# Like the weather

May 14, 2020 • PD Schloss • 14 min read

Last Saturday (May 9th) was pretty cold here in southeastern Michigan. It was 26F (-3C) when I woke up. Although we’ve had some warm days, this Spring has felt pretty cold. Is that normal? If only we had the skills to answer such a question… In fact, we do! Today’s code club will answer this and other questions using functions we’ve already seen including `filter`, `group_by`, and `summarize`. By the end of today’s Code Club we’ll know how normal Friday’s temperatures were and we’ll have a greater familiarity with using these functions. In addition, we’ll learn how to use the `arrange` and `top_n` functions to find out which previous year had the lowest temperature.

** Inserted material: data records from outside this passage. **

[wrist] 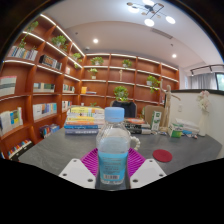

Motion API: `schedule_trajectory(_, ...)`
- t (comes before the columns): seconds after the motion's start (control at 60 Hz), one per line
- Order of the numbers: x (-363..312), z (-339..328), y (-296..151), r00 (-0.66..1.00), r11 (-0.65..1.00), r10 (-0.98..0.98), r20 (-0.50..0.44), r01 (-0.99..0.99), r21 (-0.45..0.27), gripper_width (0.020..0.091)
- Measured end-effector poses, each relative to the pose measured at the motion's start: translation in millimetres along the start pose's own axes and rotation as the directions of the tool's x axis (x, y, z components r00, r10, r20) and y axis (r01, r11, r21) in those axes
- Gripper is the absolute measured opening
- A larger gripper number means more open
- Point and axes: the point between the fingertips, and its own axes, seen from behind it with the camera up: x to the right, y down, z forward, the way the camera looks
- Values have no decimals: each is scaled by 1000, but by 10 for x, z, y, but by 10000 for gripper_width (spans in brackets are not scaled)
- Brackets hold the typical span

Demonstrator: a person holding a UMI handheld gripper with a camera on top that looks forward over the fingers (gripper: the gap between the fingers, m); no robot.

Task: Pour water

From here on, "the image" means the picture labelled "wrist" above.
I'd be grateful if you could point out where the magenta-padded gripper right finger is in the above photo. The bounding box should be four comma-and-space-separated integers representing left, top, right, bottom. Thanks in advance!
127, 148, 167, 190

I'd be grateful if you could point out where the green and white carton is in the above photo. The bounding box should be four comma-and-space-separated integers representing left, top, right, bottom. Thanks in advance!
150, 110, 163, 132

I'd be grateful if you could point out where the wooden shelf unit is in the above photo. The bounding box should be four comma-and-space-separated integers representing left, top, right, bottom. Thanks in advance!
0, 13, 180, 160

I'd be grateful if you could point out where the stack of dark books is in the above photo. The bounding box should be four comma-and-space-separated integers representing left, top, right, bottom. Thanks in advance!
123, 117, 153, 135

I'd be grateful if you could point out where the round red coaster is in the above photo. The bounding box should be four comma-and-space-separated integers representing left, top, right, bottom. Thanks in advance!
152, 148, 174, 164

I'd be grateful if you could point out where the window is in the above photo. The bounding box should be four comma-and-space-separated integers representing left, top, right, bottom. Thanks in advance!
215, 71, 224, 92

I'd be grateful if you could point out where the black track light rail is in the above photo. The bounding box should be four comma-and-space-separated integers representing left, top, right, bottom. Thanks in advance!
189, 63, 224, 77

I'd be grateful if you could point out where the stack of white books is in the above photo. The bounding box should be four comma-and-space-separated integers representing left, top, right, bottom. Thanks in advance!
174, 117, 201, 136

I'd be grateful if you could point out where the wooden artist mannequin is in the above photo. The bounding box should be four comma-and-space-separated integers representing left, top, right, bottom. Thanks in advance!
159, 79, 182, 130

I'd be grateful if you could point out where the tan chair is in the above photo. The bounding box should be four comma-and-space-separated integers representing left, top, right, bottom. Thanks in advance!
143, 104, 166, 126

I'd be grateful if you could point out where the green and white tissue box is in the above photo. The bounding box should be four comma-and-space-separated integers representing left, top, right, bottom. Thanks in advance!
168, 122, 184, 139

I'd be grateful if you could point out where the grey curtain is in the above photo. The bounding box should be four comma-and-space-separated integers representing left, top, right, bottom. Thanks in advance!
190, 72, 218, 91

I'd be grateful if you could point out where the stack of colourful books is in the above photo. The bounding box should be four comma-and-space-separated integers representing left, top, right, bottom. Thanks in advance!
63, 105, 106, 136

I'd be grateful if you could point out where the clear blue-capped water bottle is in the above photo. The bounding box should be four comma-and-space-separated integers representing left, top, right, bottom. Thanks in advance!
95, 106, 132, 186

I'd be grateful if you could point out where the branched ceiling lamp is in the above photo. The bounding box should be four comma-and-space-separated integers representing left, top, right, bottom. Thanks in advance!
126, 0, 177, 28

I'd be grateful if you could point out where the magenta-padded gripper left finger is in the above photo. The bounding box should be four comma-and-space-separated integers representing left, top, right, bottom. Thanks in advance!
58, 148, 100, 190

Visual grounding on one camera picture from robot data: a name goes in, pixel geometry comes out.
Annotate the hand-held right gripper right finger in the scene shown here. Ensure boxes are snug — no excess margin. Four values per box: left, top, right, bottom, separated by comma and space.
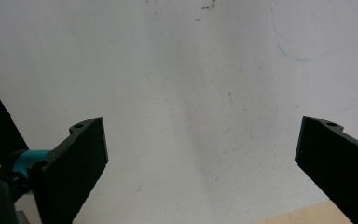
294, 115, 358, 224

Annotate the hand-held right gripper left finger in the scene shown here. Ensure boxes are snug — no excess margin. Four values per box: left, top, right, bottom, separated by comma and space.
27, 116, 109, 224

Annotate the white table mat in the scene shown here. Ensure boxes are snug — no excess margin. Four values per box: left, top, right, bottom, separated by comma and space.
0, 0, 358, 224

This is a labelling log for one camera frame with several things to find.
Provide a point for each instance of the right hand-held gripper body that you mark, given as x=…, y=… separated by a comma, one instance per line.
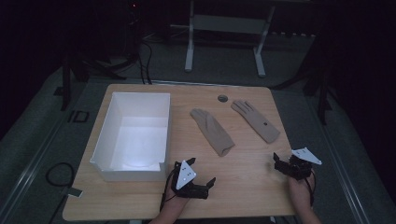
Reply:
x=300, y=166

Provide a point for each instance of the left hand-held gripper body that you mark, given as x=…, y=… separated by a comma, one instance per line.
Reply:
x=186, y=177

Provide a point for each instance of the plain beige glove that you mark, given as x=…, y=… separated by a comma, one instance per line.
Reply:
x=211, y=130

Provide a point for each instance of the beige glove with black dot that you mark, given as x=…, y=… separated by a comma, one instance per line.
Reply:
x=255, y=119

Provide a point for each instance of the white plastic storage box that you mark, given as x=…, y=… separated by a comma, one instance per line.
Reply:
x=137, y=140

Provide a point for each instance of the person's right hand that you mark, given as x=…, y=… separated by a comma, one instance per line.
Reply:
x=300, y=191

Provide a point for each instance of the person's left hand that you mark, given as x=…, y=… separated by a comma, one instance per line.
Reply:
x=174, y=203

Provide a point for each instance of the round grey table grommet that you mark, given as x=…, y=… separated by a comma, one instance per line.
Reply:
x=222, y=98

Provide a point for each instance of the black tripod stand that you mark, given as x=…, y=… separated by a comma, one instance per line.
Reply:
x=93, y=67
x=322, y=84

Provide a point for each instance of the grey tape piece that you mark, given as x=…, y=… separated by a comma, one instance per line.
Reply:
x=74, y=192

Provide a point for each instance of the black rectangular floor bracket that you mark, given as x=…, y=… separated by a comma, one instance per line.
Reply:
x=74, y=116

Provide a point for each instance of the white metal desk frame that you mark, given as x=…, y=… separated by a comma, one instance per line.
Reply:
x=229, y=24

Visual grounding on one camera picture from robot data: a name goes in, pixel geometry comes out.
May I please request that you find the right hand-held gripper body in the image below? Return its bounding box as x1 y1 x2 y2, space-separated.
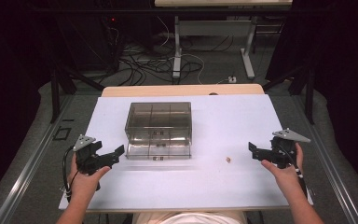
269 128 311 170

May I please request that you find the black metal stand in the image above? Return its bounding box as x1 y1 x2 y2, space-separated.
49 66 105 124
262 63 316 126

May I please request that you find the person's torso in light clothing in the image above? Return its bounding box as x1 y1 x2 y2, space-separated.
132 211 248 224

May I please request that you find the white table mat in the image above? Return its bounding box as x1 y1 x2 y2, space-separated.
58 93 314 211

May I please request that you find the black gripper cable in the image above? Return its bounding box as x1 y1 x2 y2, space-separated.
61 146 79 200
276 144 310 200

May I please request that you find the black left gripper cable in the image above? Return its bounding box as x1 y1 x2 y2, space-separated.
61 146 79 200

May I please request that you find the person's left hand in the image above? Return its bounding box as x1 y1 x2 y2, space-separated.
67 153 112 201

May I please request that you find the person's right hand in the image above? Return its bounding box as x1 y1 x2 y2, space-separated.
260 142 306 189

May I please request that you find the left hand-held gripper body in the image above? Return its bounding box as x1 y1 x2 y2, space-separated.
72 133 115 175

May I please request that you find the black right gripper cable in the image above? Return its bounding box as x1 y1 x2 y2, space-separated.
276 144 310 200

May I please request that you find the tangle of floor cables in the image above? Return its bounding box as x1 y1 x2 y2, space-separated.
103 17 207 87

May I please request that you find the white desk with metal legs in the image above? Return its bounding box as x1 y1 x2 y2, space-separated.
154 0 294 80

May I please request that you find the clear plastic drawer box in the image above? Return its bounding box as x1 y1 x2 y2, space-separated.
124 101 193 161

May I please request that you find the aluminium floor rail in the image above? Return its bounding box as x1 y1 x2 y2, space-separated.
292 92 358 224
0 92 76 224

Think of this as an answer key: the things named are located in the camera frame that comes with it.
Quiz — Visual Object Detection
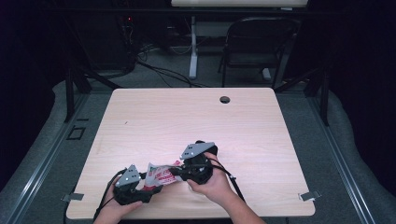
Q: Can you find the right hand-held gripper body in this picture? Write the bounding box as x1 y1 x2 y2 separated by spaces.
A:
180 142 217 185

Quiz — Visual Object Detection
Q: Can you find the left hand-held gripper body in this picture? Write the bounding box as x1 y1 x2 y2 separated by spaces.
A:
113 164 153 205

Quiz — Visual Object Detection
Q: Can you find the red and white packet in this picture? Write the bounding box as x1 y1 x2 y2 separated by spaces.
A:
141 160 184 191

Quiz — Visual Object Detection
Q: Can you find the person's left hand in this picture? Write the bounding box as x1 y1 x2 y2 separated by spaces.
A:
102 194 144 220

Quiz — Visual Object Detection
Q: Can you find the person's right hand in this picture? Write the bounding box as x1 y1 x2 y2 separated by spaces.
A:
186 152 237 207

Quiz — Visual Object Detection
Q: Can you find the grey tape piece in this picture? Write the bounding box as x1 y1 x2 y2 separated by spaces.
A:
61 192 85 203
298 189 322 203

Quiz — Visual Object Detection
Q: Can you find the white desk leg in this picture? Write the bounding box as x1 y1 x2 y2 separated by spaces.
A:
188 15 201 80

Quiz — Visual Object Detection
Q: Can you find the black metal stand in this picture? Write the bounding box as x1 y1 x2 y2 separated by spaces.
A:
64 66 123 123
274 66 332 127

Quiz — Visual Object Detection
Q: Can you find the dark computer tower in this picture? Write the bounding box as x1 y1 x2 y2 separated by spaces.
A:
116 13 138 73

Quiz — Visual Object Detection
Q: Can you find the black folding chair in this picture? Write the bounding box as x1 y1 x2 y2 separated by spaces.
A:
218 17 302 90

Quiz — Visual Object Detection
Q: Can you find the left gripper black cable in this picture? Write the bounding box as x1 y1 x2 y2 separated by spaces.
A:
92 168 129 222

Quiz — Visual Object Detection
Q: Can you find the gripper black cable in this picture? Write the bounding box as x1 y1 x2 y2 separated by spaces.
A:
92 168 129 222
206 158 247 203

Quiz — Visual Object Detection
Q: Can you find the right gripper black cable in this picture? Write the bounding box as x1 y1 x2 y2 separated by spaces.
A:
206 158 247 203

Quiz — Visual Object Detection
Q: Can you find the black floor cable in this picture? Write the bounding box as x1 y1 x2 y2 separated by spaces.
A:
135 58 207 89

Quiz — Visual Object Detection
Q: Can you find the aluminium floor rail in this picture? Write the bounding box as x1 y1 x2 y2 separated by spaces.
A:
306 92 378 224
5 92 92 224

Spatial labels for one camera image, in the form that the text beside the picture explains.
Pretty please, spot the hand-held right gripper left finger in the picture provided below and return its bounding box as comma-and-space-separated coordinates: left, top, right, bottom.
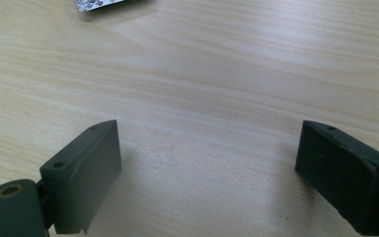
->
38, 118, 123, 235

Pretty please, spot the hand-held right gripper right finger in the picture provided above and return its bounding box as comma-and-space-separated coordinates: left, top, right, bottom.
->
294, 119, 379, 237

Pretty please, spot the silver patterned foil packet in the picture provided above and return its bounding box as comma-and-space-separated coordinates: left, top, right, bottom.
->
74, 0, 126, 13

Don’t watch the video straight through without firing up RStudio and trying the code and exercises yourself! Please be sure to see the setup instructions before you get going.

## Prompt

I used the NOAA website to track down daily high and low temperatures going back to 1891 for Ann Arbor, MI. You can find similar data for your favorite place by using the Climate Data Online Search to find “Daily Summaries” datasets. Be sure to click on the specific station you want at the bottom of your location’s page that has the longest history.

I have Ann Arbor’s data stored on GitHub and will use `read_csv` to read it in and do some small touch ups to read the data in and extract the year, month, and day from the date. We’ll get some warning messages, which we can ignore for this Code Club.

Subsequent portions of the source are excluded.